*WHAT TO DO:*
Every line in the entries where "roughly" is found should be copied.

───── DATA EXTRACT ─────

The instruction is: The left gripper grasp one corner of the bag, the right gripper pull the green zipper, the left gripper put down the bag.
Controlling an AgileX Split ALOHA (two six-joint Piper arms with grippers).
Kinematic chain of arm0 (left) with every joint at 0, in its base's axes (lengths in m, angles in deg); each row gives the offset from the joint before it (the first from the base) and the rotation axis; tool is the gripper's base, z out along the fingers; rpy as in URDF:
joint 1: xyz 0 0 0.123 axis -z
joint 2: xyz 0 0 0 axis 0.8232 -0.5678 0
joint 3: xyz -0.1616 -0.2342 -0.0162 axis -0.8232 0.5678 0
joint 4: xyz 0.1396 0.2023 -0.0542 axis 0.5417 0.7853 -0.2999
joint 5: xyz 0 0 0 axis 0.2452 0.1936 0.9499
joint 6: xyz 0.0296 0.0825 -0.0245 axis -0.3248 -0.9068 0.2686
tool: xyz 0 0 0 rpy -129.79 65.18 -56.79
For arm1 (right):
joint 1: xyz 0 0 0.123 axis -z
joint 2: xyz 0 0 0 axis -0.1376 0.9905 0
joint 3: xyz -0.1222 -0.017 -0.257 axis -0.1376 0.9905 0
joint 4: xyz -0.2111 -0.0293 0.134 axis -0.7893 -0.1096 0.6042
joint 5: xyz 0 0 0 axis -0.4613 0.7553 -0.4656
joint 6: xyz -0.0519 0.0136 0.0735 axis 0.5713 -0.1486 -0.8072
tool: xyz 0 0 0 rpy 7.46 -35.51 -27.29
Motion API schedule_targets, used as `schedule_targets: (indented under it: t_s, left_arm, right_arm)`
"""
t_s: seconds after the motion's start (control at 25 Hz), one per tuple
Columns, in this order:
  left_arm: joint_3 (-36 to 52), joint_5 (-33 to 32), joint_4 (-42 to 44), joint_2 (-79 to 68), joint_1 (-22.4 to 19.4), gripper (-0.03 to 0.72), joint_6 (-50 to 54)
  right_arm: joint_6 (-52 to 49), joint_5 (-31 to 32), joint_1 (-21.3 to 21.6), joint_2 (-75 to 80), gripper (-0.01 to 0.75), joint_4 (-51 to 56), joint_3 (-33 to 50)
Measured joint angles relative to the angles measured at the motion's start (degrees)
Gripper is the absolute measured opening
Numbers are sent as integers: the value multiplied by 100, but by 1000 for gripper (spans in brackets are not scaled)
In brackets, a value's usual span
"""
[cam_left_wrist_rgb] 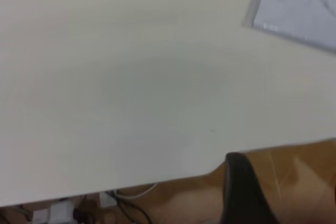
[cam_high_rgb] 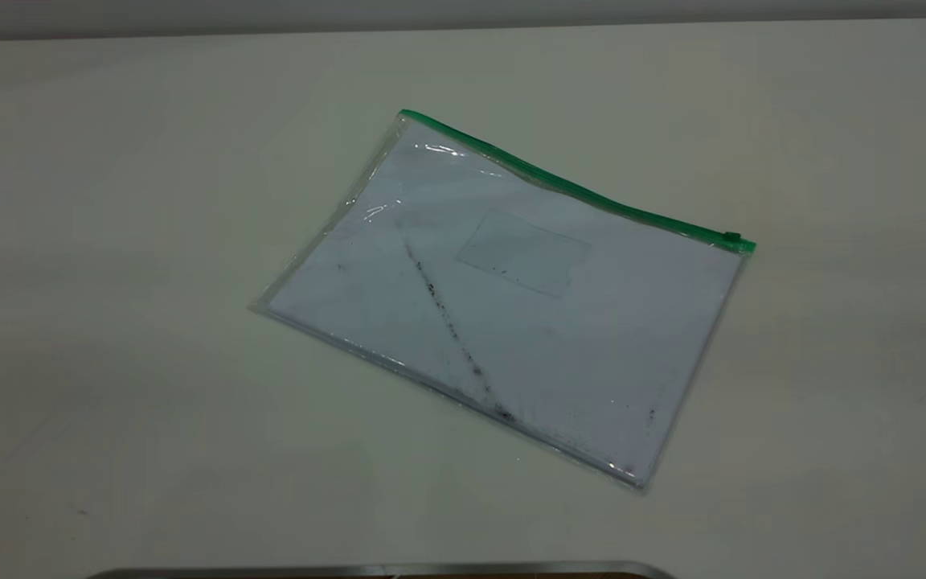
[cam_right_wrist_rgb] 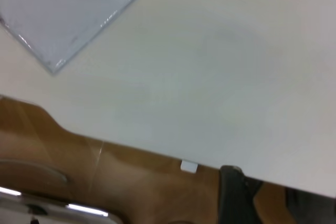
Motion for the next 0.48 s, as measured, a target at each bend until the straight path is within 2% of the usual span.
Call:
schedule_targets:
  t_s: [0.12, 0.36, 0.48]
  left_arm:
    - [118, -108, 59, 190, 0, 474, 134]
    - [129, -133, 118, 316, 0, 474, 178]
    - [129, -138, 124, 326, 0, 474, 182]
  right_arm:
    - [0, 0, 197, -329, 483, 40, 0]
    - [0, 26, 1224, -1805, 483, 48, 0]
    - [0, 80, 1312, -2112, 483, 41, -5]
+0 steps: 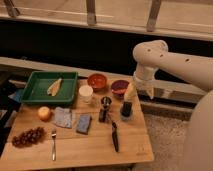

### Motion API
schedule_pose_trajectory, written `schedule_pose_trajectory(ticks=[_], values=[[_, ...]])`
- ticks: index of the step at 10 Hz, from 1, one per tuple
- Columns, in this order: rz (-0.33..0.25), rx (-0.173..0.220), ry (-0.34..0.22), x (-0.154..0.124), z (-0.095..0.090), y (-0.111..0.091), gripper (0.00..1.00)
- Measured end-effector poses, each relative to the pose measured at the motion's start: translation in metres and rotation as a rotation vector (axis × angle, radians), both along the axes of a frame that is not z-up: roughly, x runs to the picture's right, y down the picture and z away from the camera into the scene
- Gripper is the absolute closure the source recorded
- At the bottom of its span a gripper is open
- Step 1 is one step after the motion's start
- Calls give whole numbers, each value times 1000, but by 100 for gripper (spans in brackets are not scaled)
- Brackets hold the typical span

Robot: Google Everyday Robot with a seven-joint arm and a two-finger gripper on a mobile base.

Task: Place apple in metal cup

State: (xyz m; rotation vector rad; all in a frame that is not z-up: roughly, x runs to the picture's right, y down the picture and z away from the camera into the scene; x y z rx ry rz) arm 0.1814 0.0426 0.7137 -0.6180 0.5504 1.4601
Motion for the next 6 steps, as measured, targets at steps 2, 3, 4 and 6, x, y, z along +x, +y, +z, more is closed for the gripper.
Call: schedule_pose_trajectory(ticks=[2, 3, 4, 6], values=[[0, 0, 0, 0, 0, 0, 22], [0, 0, 0, 0, 0, 0, 22], [0, 0, 0, 0, 0, 0, 22], [-16, 9, 4, 1, 0, -1, 22]])
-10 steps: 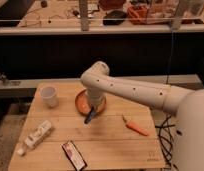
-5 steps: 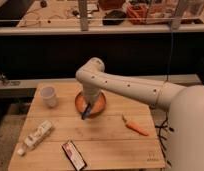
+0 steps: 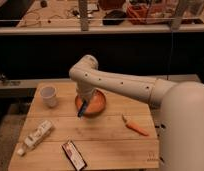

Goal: Place the white sponge in the ceramic cup

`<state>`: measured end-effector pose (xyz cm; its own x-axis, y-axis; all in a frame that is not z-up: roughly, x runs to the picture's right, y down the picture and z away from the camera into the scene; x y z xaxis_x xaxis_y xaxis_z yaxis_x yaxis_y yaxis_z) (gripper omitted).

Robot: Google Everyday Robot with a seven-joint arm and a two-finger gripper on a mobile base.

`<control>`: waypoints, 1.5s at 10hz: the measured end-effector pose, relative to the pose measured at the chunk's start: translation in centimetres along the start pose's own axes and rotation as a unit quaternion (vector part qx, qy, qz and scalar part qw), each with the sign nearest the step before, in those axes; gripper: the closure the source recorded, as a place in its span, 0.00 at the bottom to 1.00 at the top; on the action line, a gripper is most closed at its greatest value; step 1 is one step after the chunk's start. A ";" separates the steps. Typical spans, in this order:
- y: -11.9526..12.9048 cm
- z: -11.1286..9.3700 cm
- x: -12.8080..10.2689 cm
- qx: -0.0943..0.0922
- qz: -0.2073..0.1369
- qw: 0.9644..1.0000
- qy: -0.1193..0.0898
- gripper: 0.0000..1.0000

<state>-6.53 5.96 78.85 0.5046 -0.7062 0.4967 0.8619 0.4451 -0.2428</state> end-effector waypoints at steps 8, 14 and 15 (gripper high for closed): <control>-4.5 -0.8 0.6 0.006 -0.025 0.999 0.035 0.99; -7.2 -1.7 1.1 0.024 -0.029 0.998 0.055 0.99; -7.5 -1.8 1.1 0.026 -0.030 0.998 0.057 0.99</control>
<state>-12.41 0.85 79.71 0.4567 -0.7891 0.4107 0.8887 0.4252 -0.1712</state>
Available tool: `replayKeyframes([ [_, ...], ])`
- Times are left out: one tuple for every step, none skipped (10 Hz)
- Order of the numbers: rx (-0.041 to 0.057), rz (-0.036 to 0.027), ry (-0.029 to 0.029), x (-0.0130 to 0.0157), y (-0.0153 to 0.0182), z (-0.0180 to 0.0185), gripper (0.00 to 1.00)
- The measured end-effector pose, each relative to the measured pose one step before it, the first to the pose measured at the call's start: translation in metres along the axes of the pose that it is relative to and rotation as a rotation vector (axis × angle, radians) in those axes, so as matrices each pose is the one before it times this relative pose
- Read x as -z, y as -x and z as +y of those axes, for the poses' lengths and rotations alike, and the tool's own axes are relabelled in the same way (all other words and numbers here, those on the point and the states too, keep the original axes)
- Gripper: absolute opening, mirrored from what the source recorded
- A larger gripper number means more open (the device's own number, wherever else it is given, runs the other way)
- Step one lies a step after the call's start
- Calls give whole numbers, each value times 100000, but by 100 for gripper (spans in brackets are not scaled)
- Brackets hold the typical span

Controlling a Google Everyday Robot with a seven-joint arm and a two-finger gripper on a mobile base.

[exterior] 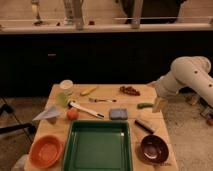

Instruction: Place banana in paper cup

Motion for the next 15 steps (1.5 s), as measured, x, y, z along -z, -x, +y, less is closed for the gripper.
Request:
replayKeyframes([
  [2862, -6027, -2500, -623, 1415, -1053, 80],
  [1416, -2460, -1322, -437, 580, -544, 80],
  [1703, -1848, -1409, -695, 781, -652, 80],
  [2193, -302, -1244, -779, 829, -560, 80],
  [3092, 941, -889, -1026, 973, -475, 80],
  [1376, 127, -203, -522, 700, -366, 80],
  [-270, 306, -18, 100, -159, 67, 80],
  [-224, 45, 35, 62, -85, 74, 80],
  [124, -79, 52, -48, 81, -28, 80],
  [195, -105, 66, -77, 120, -57, 80],
  [-191, 100, -64, 63, -119, 53, 80],
  [-33, 6, -18, 11, -13, 3, 80],
  [-36, 17, -48, 0, -1, -11, 80],
  [63, -12, -142, -81, 67, -38, 80],
  [92, -87, -1037, -337, 48, -168, 80],
])
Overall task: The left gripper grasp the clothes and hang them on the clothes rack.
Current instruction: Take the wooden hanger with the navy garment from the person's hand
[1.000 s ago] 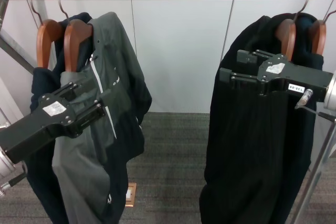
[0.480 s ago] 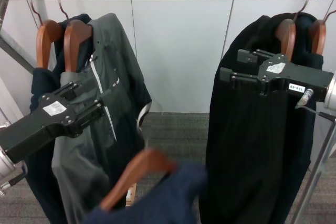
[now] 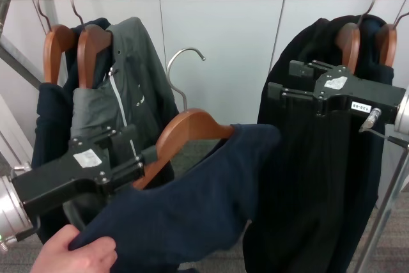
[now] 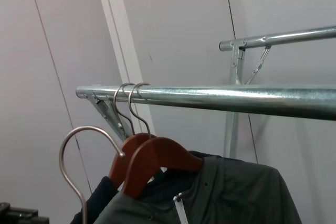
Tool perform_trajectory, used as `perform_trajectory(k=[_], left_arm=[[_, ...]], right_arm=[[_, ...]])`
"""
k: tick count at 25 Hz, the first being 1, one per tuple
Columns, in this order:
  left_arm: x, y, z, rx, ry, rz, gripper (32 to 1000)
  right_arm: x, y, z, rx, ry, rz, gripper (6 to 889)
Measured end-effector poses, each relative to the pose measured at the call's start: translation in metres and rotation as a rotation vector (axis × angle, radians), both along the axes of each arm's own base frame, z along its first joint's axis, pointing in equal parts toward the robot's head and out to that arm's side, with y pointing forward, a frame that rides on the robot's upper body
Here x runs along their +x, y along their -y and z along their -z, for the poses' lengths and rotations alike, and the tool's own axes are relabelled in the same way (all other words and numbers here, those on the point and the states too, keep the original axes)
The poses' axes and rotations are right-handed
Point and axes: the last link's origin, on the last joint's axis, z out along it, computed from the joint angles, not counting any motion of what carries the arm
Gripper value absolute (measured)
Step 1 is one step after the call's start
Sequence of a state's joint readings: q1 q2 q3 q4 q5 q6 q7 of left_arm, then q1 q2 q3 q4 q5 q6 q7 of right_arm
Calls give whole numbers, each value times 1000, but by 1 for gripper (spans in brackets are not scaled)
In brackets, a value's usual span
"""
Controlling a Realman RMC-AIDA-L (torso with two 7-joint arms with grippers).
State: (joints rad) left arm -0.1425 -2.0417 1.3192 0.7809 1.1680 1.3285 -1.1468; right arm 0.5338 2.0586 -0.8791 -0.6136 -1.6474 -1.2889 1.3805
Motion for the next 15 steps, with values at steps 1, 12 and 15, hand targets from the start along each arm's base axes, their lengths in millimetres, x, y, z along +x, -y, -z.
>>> perform_trajectory(k=[1,12,15], left_arm=[[0,0,0,0,0,0,638],[-1,-4,13,-45,-93,17,637],[-1,-5,16,-50,-106,11,636]], right_arm=[[0,0,0,0,1,0,818],[1,0,0,0,3,2,818],[1,0,1,0,3,2,818]])
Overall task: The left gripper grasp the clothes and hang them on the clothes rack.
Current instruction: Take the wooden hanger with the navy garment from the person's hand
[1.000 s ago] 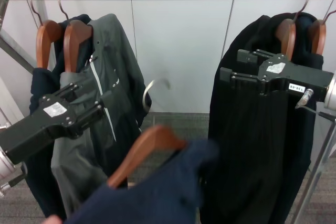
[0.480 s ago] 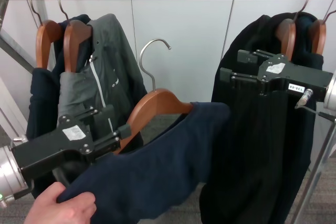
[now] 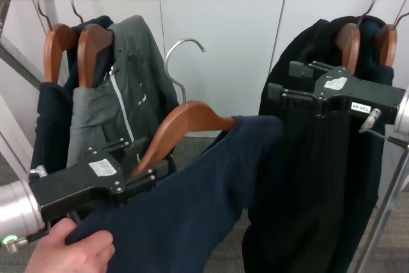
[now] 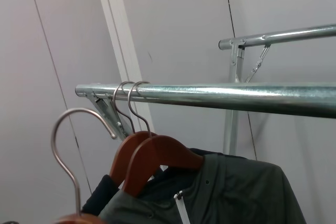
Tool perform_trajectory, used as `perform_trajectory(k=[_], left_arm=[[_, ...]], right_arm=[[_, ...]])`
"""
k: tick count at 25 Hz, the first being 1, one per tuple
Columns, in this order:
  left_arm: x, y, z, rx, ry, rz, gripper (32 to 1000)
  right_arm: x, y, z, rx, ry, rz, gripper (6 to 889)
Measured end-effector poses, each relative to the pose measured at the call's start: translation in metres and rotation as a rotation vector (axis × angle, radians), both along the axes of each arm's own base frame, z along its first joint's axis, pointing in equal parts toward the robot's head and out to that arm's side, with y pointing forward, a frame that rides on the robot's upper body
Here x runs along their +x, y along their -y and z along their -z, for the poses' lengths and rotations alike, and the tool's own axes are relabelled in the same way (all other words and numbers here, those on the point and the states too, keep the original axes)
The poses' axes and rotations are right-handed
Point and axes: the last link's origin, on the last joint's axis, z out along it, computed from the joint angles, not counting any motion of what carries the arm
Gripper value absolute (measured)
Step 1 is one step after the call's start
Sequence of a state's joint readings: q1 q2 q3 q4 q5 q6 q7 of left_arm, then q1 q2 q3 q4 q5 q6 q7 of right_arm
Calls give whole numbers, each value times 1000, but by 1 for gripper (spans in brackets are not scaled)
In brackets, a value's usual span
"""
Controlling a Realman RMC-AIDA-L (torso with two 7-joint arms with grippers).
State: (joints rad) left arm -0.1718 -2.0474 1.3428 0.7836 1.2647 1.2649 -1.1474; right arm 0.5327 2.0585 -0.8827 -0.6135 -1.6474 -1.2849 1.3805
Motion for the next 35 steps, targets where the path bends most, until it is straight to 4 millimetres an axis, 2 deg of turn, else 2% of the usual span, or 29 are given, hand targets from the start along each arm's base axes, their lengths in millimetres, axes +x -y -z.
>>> perform_trajectory(k=[9,13,28,35], left_arm=[[3,-7,18,-28,-62,-7,635],[3,-8,19,-26,-68,-9,635],[4,-8,19,-23,-71,-2,252],[5,-9,19,-21,-69,-1,179]], right_arm=[[0,0,0,0,1,2,818],[1,0,0,2,-1,3,817],[-1,0,-1,2,-6,-2,817],[-1,0,-1,1,-7,-3,817]])
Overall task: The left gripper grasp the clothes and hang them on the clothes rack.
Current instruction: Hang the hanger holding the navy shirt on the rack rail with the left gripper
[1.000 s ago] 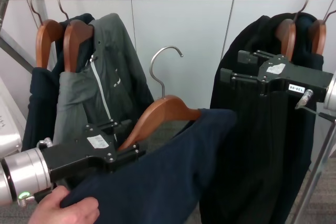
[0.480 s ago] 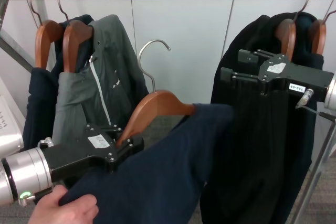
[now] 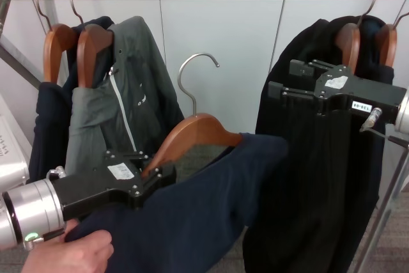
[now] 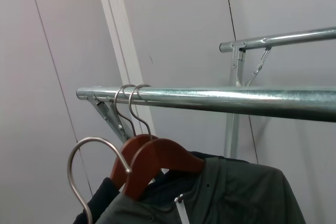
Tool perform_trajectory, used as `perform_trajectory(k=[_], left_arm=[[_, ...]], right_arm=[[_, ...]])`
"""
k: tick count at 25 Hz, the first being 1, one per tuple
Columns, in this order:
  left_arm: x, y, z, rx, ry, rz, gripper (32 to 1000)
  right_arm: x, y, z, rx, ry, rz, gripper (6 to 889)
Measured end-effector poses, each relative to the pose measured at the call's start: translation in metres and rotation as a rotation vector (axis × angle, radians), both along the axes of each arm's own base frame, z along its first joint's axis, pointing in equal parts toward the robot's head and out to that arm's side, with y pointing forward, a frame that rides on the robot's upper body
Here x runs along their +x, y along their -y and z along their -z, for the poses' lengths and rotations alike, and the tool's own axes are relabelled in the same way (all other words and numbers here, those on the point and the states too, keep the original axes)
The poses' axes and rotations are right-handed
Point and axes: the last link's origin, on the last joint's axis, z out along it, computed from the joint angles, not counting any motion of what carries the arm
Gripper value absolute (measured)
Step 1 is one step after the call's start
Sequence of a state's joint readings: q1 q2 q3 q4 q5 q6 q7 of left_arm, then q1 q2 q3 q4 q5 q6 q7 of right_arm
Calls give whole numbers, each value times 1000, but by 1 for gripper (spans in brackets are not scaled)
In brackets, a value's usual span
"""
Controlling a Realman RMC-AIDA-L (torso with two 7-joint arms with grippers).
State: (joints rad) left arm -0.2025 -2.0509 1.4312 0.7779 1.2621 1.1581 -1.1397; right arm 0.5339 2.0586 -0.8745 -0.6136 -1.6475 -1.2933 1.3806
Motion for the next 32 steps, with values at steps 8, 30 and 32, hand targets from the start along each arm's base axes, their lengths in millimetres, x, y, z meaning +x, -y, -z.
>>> perform_trajectory(k=[8,30,32], left_arm=[[5,-3,-4,24,41,-3,169],[31,-46,-12,237,152,-193,169],[41,-51,-7,257,123,-212,176]], right_arm=[[0,0,0,0,0,0,817],[1,0,0,5,3,7,818],[1,0,0,5,3,7,818]])
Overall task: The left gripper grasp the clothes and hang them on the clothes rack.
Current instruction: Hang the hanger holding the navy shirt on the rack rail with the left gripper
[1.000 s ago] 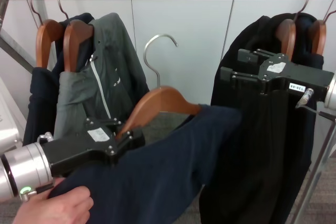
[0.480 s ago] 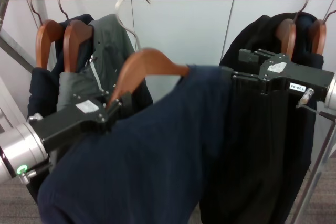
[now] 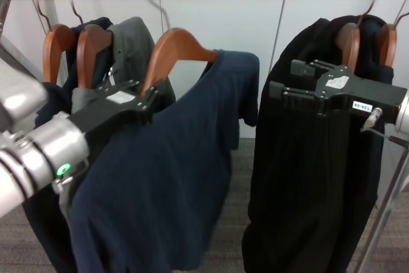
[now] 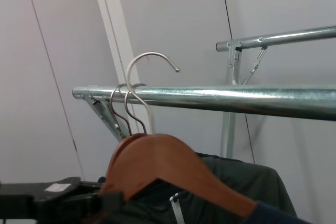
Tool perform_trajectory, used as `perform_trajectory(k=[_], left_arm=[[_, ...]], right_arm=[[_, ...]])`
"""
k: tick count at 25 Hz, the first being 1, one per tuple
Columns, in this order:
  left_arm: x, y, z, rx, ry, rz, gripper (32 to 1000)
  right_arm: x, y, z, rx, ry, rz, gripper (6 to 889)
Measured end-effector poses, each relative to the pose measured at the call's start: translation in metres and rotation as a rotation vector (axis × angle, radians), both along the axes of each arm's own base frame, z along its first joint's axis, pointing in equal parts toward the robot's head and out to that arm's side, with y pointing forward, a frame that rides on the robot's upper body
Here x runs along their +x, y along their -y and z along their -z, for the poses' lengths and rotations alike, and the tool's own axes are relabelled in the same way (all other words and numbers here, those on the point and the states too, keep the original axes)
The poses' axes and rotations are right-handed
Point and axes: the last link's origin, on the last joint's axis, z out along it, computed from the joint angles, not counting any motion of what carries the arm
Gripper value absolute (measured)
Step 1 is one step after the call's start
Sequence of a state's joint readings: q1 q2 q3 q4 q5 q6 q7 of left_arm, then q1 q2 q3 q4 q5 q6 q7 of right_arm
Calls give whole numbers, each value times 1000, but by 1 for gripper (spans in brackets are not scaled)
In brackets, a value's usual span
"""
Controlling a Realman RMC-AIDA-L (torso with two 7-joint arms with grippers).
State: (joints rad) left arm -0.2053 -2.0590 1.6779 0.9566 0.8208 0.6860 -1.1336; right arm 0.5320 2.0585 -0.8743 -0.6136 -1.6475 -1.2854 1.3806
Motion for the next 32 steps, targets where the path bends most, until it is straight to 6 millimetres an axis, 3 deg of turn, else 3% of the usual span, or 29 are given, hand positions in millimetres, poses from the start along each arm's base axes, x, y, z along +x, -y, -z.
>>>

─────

*REPLY:*
- Measured end-effector poses, each relative to the pose measured at the motion's start: translation in metres and rotation as a rotation vector (axis × angle, radians), both along the axes of a frame that is not z-up: roughly, x runs to the picture's right, y down the picture and z away from the camera into the scene
State: (xyz m; rotation vector rad; all in a frame that is not z-up: roughly, x runs to the picture's right, y down the picture and z away from the camera into the scene; x y z rx ry rz) arm 0.1814 0.0426 0.7137 -0.6180 0.5504 1.4601
`<state>`: measured end-effector pose (xyz cm; its own x-axis, y-axis; all in a frame that is not z-up: roughly, x runs to the picture's right, y down the picture and z away from the camera into the scene; x y z xaxis_x xaxis_y xaxis_z yaxis_x yaxis_y yaxis_z) (gripper omitted).

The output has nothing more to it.